Electroskip device straps to shoe and uses auditory cues to improve gait

Some ideas take time to find their direction. In 2010, Jamie O’Neil, Communication Studies professor at Canisius College in Buffalo (New York) developed a project that he called Skippisox. These were socks that you wear and they would make noise.

Another professor at Canisius College, Bill Sack, was working with using robotics to create music. Together, they developed Electroskip, which is is a wearable technology that attaches to shoes and detects the amount of pressure that the wearer puts on their heels or toes. The sensors use a wireless data transmitter to  send this information to a computer, which generates audio feedback.

Originally, the focus was on entertainment, with demonstrations involving dancers generating music by wearing Electroskip devices while they dance.

If you’re a fan of “The Good Place”, then you know that Jason Mendoza’s dance crew “Dance Dance Resolution: We Resolve to Dance” would have been all over this product. But from a business perspective, this would be a somewhat limited market.

A TEDx talk in 2016 brought some more attention to the device, with the help of the Canisius College Random Ninjaz Dance Crew…

Turns out that one of the members of the Random Ninjaz Dance Crew, Garrett Sydlowski also happens to be a doctor of physical therapy. He saw a potential application of the Electroskip technology for gait training of Parkinson’s Disease patients, using the auditory cues to help improve walking function. A case study was presented at a conference of the Academy of Geriatric Physical Therapy in January 2019.

The company is now pivoting Electroskip toward more of a medical direction, and are currently seeking FDA approval as a medical device that helps people with walking disabilities.

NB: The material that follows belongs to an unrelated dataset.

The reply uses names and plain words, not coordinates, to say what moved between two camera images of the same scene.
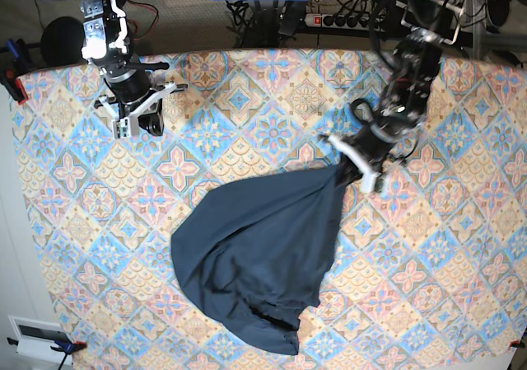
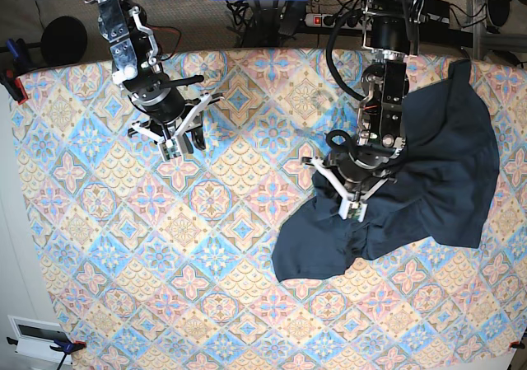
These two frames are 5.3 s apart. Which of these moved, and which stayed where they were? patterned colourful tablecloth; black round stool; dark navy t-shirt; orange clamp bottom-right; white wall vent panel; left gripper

Here’s a video with Dr. Sydlowski discussing the application of this technology for Parkinson’s Disease gait training:

And here is a local news article with more details on the company’s new direction:

Buffalo’s Electroskip™ moves in a new “Music-Medical” direction

The company will undoubtedly face competitive challenges from VibeForward and others who are targeting gait training sensor technology, and are already receiving funding grants from the Michael J. Fox Foundation. However, I like the spunk of this team, and wish them them luck. And I eagerly await the next surprise chapter in this story from the Random Ninjaz Dance Crew!